Libreville, (GM)- Le processus électoral en cours à la Fédération gabonaise de football (Fegafoot) vient d’enregistrer un nouvel épisode de tension.
Dans un communiqué conjoint publié ce mercredi, l’Association nationale des footballeurs professionnels du Gabon (ANFPG) et l’Association des footballeurs du Gabon (AFG) annoncent avoir officiellement contesté la validation de la candidature de Pierre-Alain Mounguengui, président sortant, auprès de la Commission de recours de la Fegafoot.
Les deux organisations affirment avoir saisi l’instance compétente afin d’obtenir l’infirmation de la décision de validation, estimant que cette candidature ne répond pas aux exigences d’éthique, d’intégrité et de sincérité attendues dans un processus électoral jugé déjà fragilisé.
Une contestation fondée sur la gouvernance sortante
Dans leur déclaration, l’ANFPG et l’AFG justifient leur démarche par leur rôle de représentants directs des joueurs gabonais, qu’ils considèrent comme « les premières victimes » lorsque le football national traverse des crises de gouvernance ou lorsque la crédibilité fédérale se trouve mise en cause. « Nous refusons qu’une simple validation administrative serve à refermer une crise aussi grave », martèlent les signataires, dénonçant une tentative de normalisation d’un processus qui, selon eux, ne peut être dissocié du passif du Comité exécutif sortant.
L’affaire Assoumou Eyi au cœur des griefs
Le communiqué évoque explicitement l’affaire Patrick Assoumou Eyi, ancien sélectionneur de l’équipe nationale U-17, sanctionné à vie par la FIFA. L’instance mondiale avait retenu contre lui des faits d’agressions sexuelles répétées entre 2006 et 2021, visant plusieurs joueurs, dont une majorité de mineurs.

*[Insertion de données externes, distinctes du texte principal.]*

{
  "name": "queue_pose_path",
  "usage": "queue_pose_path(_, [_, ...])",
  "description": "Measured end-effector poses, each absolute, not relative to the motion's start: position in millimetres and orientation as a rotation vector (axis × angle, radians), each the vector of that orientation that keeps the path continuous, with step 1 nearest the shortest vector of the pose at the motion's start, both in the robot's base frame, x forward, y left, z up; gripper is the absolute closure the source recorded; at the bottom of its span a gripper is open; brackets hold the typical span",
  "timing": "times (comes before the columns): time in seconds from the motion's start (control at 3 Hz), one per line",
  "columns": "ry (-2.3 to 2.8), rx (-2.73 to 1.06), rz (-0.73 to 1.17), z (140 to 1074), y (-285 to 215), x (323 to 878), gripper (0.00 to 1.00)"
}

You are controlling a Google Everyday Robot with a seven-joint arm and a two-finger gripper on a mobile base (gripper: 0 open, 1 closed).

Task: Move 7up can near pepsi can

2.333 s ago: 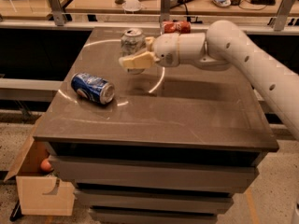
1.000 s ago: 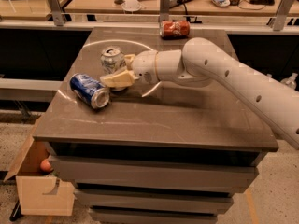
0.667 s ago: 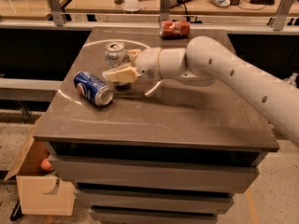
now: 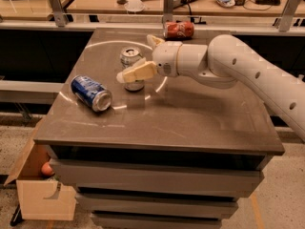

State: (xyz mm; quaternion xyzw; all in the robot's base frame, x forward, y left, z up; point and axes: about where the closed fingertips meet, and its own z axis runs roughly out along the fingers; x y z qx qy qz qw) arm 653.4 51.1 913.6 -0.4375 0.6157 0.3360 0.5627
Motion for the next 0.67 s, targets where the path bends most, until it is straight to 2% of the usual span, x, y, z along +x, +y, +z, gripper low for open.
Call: queue_pose_path(0.67, [1.509, -0.845, 0.571, 933, -45, 646, 0.00])
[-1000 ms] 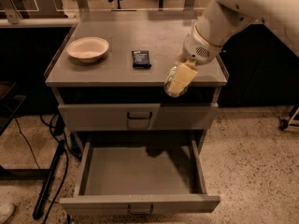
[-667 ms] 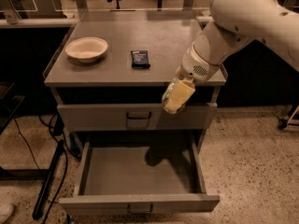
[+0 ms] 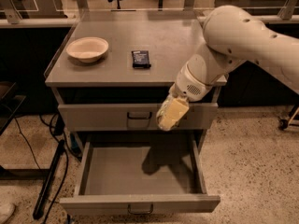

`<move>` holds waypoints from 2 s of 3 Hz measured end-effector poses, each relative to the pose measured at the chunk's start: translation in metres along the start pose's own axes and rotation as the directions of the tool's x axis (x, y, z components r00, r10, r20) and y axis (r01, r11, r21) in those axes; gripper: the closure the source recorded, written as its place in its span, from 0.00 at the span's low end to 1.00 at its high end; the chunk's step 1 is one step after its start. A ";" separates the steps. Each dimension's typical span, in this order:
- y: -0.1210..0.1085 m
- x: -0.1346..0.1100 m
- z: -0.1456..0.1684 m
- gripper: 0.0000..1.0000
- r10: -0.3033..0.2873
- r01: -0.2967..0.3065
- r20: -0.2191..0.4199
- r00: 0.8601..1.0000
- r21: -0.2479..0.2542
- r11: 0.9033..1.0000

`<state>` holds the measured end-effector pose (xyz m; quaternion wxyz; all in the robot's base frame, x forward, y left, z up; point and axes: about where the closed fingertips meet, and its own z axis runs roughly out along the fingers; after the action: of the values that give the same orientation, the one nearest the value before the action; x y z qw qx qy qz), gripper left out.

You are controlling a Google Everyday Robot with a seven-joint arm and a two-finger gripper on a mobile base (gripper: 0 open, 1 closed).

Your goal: Place 7up can into middle drawer

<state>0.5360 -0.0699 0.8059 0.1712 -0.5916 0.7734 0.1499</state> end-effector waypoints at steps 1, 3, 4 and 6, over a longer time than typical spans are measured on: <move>0.021 0.005 0.027 1.00 0.020 -0.019 0.019 1.000 -0.062 0.998; 0.048 0.009 0.060 1.00 0.047 -0.040 0.039 0.998 -0.164 0.986; 0.049 0.009 0.060 1.00 0.048 -0.040 0.039 0.998 -0.167 0.985; 0.048 0.025 0.114 1.00 0.158 -0.152 0.033 0.987 -0.144 0.978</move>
Offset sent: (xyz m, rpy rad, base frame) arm -0.0555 0.0372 -0.0769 0.1083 0.1908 0.0300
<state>0.4938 -0.0294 0.6939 0.1339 -0.5367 0.8006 0.2302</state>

Pour les associations de footballeurs, cette affaire constitue un marqueur lourd de la gouvernance actuelle et ne saurait être ignorée dans le cadre d’une nouvelle candidature à la tête de la fédération. Elles estiment qu’une validation électorale ne peut suffire à « tourner la page » sans examen approfondi des responsabilités institutionnelles.
Demande de suspension et réexamen du processus
Au-delà de la contestation, l’ANFPG et l’AFG réclament plusieurs mesures fortes : le sursis immédiat à la poursuite du processus électoral concernant la liste incriminée, ainsi qu’un réexamen complet des griefs d’intégrité soulevés dans leurs différentes saisines. Le ton du communiqué est sans ambiguïté : les deux organisations dénoncent ce qu’elles considèrent comme une banalisation de l’inacceptable et refusent toute reconstruction du football gabonais sur le déni ou des arrangements.
Une crise institutionnelle qui s’enlise
Cette nouvelle saisine intervient dans un climat déjà tendu autour des élections fédérales, où plusieurs acteurs du football national dénoncent un manque de transparence et une gouvernance fragilisée par des scandales à répétition. Pour l’ANFPG et l’AFG, seule une rupture nette avec les pratiques du passé permettra au football gabonais de retrouver crédibilité et stabilité. « On ne saurait reconstruire le football gabonais sur le déni », concluent les deux associations.
La Commission de recours électoral de la FEGAFOOT devra désormais se prononcer sur cette contestation, dont l’issue pourrait peser lourdement sur la suite du calendrier électoral.